APPELLATE COURT OF ILLINOIS SECOND DISTRICT
May 18, 2015
2015 Ill. App. 2d 130794 (Ill. App. Ct. 2015)

Opinion

No. 2-13-0794

05-18-2015

THE PEOPLE OF THE STATE OF ILLINOIS, Plaintiff-Appellee, v. MARCUS BROWN, Defendant-Appellant.


NOTICE: This order was filed under Supreme Court Rule 23 and may not be cited as precedent by any party except in the limited circumstances allowed under Rule 23(e)(1).

Appeal from the Circuit Court of Lake County.

No. 04-CF-3987

Honorable James K. Booras, Judge, Presiding.

JUSTICE ZENOFF delivered the judgment of the court.
Justices McLaren and Hudson concurred in the judgment.

ORDER

¶ 1 Held: (1) The State proved defendant guilty beyond a reasonable doubt of the first-degree murder of a victim who died of pneumonia several years after defendant shot her, as the jury was entitled to credit the opinion of the only expert witness, who testified that the shooting, not the victim's multiple sclerosis, was the root cause; that defendant could not have predicted the precise way the victim died was irrelevant; (2) as defendant killed only two victims, we vacated his additional convictions of murder.
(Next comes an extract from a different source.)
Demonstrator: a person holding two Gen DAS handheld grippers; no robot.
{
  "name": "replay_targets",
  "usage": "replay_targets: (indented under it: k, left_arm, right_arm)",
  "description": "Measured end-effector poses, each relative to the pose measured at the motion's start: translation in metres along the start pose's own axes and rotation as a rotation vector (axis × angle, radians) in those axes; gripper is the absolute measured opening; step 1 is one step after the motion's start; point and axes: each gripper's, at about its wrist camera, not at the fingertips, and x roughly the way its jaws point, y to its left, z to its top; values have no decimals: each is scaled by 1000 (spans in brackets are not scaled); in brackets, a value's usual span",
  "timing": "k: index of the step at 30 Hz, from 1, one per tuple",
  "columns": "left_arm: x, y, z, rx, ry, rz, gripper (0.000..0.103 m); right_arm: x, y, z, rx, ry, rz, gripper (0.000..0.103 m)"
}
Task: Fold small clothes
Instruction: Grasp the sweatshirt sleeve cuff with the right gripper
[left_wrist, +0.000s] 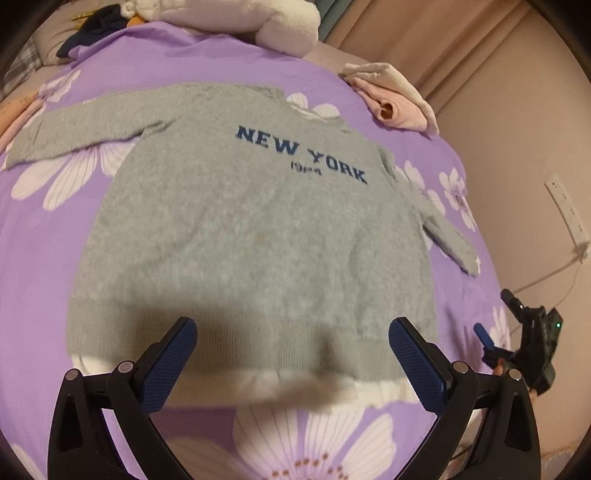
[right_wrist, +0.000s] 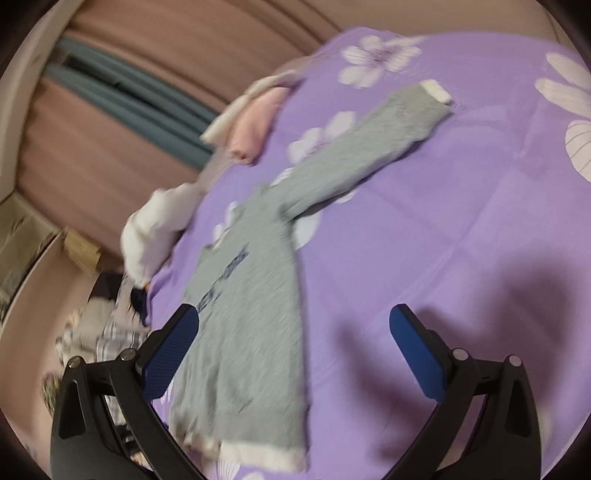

¶ 2 Following a jury trial, defendant, Marcus Brown, was convicted of the first-degree murders of Remorrian Gordon and Shabrina Gully (see 720 ILCS 5/9-1(a)(1) (West 2004)). The trial court imposed a mandatory sentence of natural life in prison. Defendant appeals,

contending that he was not proved guilty beyond a reasonable doubt of the murder of Gully, who died of pneumonia nearly four years after defendant shot her. Defendant contends that her preexisting multiple sclerosis (MS) was the intervening cause of her death. We disagree and affirm that conviction.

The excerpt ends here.